Contrariando os interesses da sociedade, que padece pagando os impostos mais altos do mundo, uma parcela significativa dos juízes federais brasileiros decidiram que vão fazer uma paralisação no dia 15 de março em protesto pela manutenção de privilégios e benefícios vergonhosos concedidos à classe, como auxílio-moradia, que já drenou mais de R$ 5 bilhões do dinheiro do contribuinte desde 2014.

Os magistrados, que já recebem salários bem acima de R$ 30 mil, não querem abrir mão do auxílio-moradia no valor de  R$ 4.378 por mês mesmo para aqueles que possuem residência própria nos locais em que atuam. Mais de 18 mil membros do Judiciário e Operação Lava Jato recebem o vergonhoso penduricalho. Em nota vergonhosa, a Ajufe (Associação dos Juízes Federais do Brasil) usou a Operação Lava Jato para dizer que os ataques aos vergonhosos privilégios dos magistrados seriam uma maneira de "punir a Justiça Federal". A questão do auxílio-moradia será discutida pelo STF (Supremo Tribunal Federal) em 22 de março.
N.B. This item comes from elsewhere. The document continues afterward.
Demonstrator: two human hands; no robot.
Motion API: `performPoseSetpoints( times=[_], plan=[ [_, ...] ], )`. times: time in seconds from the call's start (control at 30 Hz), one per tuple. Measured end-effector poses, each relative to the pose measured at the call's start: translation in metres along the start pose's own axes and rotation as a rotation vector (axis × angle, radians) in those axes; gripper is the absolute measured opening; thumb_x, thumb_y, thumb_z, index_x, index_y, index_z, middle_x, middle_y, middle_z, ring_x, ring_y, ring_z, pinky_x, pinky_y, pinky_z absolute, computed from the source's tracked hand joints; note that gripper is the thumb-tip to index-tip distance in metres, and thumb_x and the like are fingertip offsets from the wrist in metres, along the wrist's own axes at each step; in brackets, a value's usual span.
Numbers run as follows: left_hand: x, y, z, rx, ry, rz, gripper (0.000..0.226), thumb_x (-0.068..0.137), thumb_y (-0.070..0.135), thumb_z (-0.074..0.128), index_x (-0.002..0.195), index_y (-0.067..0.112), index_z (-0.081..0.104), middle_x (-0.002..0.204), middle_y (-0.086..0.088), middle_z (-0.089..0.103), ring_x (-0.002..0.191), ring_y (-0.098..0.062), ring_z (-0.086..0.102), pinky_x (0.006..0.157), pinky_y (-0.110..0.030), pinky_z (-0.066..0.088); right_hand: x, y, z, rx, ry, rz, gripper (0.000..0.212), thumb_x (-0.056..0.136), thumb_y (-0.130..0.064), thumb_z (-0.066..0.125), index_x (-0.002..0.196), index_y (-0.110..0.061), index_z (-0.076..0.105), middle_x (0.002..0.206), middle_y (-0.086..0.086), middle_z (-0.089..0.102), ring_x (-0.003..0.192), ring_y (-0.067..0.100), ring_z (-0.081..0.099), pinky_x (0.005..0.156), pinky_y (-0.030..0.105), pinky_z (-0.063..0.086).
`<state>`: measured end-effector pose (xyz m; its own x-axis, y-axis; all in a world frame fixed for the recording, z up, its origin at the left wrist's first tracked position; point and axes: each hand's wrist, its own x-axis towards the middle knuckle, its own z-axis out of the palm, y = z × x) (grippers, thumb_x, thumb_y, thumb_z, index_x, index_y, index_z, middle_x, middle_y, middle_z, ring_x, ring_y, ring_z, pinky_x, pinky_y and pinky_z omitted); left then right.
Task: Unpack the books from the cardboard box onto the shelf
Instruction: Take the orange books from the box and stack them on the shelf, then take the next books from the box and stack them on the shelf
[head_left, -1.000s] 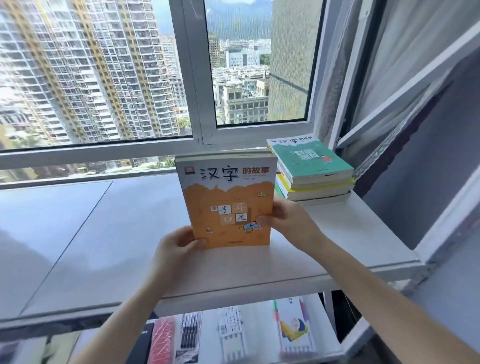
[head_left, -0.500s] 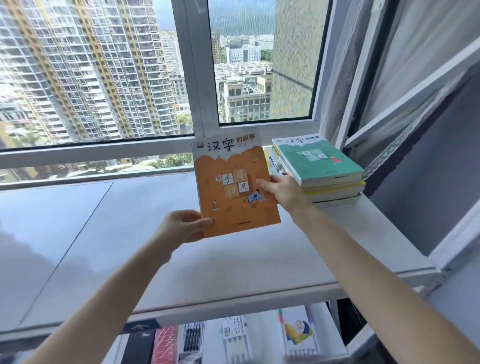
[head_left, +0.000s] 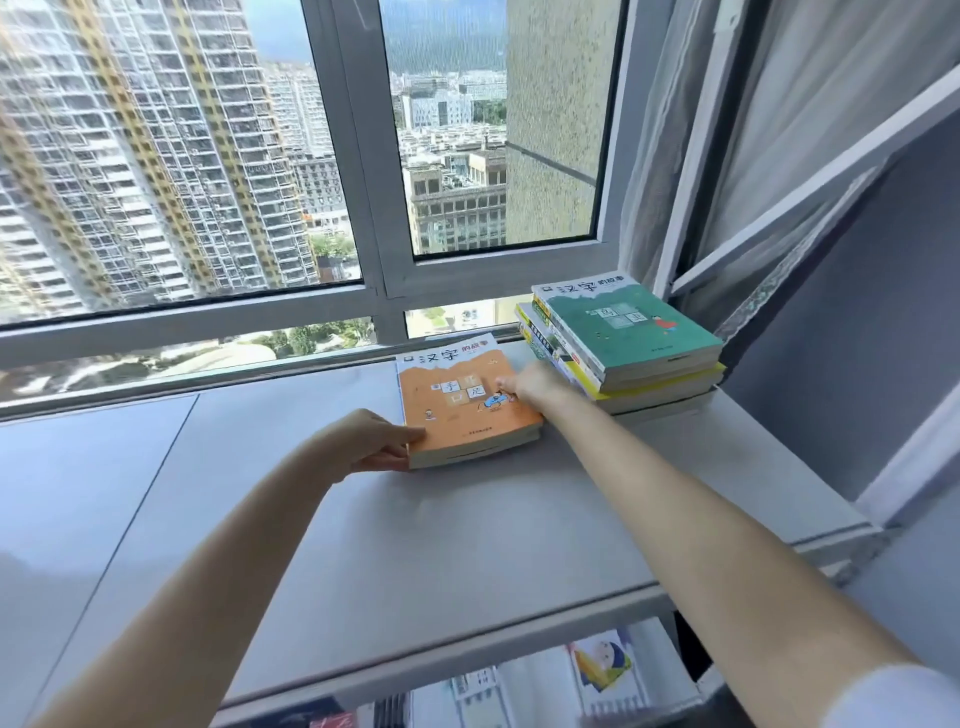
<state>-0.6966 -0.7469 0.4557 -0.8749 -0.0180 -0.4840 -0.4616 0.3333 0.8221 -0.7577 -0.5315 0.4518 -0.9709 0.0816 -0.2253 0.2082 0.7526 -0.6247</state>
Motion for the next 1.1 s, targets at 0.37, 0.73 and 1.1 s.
performPoseSetpoints(
  times=[0.37,0.73,1.1],
  plan=[
    [-0.073,-0.027,-0.003,0.860,0.054,0.284,0.085,0.077,0.067,0.048,0.145,0.019,0.032,0.153,-0.005,0.030,0.139,-0.024,0.031,0.113,-0.038,0.026,-0.076,0.002,-0.017,-0.344,0.087,-0.323,0.034,0.093,-0.040,0.048,0.098,-0.007,0.057,0.100,0.011,0.061,0.104,0.031,0.053,0.078,0.035,0.041],
    [-0.205,-0.132,0.051,0.834,-0.180,0.850,0.089,0.068,0.084,0.038,0.143,0.036,0.034,0.137,0.030,0.029,0.135,0.003,0.026,0.111,-0.017,0.016,-0.229,0.066,-0.001,-0.504,-0.017,-0.253,0.067,0.091,-0.055,0.042,0.134,-0.004,0.040,0.142,0.019,0.039,0.133,0.033,0.032,0.106,0.038,0.027],
    [-0.269,-0.296,0.100,1.229,-0.520,0.678,0.082,0.081,0.074,0.040,0.148,0.031,0.025,0.154,0.005,0.029,0.141,-0.015,0.024,0.110,-0.035,0.025,-0.426,0.178,0.088,-0.453,-0.142,0.178,0.068,0.091,-0.057,0.040,0.132,-0.003,0.044,0.139,0.020,0.041,0.130,0.035,0.033,0.097,0.039,0.033]
  ],
)
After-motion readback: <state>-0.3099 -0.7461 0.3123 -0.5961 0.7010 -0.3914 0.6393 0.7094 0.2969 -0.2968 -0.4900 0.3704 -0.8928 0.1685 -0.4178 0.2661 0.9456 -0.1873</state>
A paralisação foi decidida após consulta aos membros da Ajufe. "A indignação contra o tratamento dispensado à Justiça Federal se materializou", disse a instituição por meio de nota assinada pelo presidente Roberto Veloso.

"Essa perseguição à magistratura federal é similar à que ocorreu depois da Operação Mãos Limpas, na Itália dos anos de 1990, quando, para enfraquecer o combate à corrupção, várias medidas foram aprovadas como punição aos juízes",  "Os juízes federais não irão aceitar um tratamento discriminatório", diz a nota.

O vergonhoso auxílio-moradia foi fruto de um acordo da ex-presidente Dilma Rousseff com setores do Judiciário. Em 2014, o ministro Luiz Fux estendeu pagamento de auxílio-moradia para juízes da Justiça do Trabalho e Militar.